INTRODUCTION

Definitions of Literacy

Literacy is a basic requirement for participation in educational, vocational and other community activities. Definitions of literacy developed in the past decade have become more unified and comprehensive and, as such, are becoming more and more relevant as society becomes more knowledge and information based. A common definition of literacy used by many organizations today is:

Literacy includes the basic skills of reading, writing, and numeracy as well as computer skills and the ‘soft skills’ of leadership, problem solving, critical thinking, conflict resolution and communication with co-workers and customers in the workplace.

Learning@WORK website, (1999) http://www3.sk.sympatico.ca/liters/

In the Statistics Canada report (1996) Reading the Future, based on the findings from the International Adult Literacy Survey (IALS), literacy is defined as “the ability to understand and use written information to function in society, to achieve goals, and to develop knowledge and potential”(p. 4). This definition further divides the concept into three sub-types:

  1. Prose literacy: the ability to understand and use information from texts, including labels, pamphlets and media articles.
  2. Document literacy: the ability to identify and utilize information from a variety of formats including charts, tables, graphs and maps.
  3. Quantitative literacy: the ability to identify and manipulate numbers from a variety of formats using text instruction.

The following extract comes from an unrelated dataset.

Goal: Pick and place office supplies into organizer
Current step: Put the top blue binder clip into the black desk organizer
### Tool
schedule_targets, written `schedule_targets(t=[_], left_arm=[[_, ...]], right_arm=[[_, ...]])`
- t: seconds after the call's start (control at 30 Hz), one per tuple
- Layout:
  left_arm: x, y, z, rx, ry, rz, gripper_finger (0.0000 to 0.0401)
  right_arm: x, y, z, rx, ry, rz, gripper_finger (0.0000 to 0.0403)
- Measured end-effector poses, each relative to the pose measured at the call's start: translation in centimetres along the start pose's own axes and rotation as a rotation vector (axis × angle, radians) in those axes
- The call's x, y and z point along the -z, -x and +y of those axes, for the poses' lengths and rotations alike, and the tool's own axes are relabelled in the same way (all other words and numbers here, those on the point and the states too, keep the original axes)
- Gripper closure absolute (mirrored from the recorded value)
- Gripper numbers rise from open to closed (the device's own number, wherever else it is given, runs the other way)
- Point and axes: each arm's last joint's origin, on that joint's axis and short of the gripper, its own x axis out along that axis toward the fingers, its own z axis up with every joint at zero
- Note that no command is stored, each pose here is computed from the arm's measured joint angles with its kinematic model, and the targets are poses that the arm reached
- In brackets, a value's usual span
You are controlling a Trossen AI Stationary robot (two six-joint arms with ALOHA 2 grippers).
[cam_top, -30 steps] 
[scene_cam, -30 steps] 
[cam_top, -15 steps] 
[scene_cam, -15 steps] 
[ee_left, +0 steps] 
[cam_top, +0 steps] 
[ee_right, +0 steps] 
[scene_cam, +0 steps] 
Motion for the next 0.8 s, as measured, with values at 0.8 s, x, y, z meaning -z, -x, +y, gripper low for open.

The Western Canada Workplace Training Network (1996) identified five levels of literacy for each of these sub-types (i.e. prose, document and quantitative types):

Level 1 indicates very low literacy skills, where the individual may, for example, have difficulty identifying the correct amount of medicine to give a child from the information found on the package.

Level 2 respondents can deal only with material that is simply, clearly laid out and in which tasks involved are not too complex. This is a significant category, because it identifies people who may have learned to use their lower literacy skills in everyday life, but who would have difficulty learning new job skills requiring a higher level of literacy.

Level 3 is considered as the minimum desirable threshold in many countries but some occupations require higher skills.

Level 4 and 5 show increasingly higher literacy skills requiring the ability to integrate several sources of information or solve complex problems.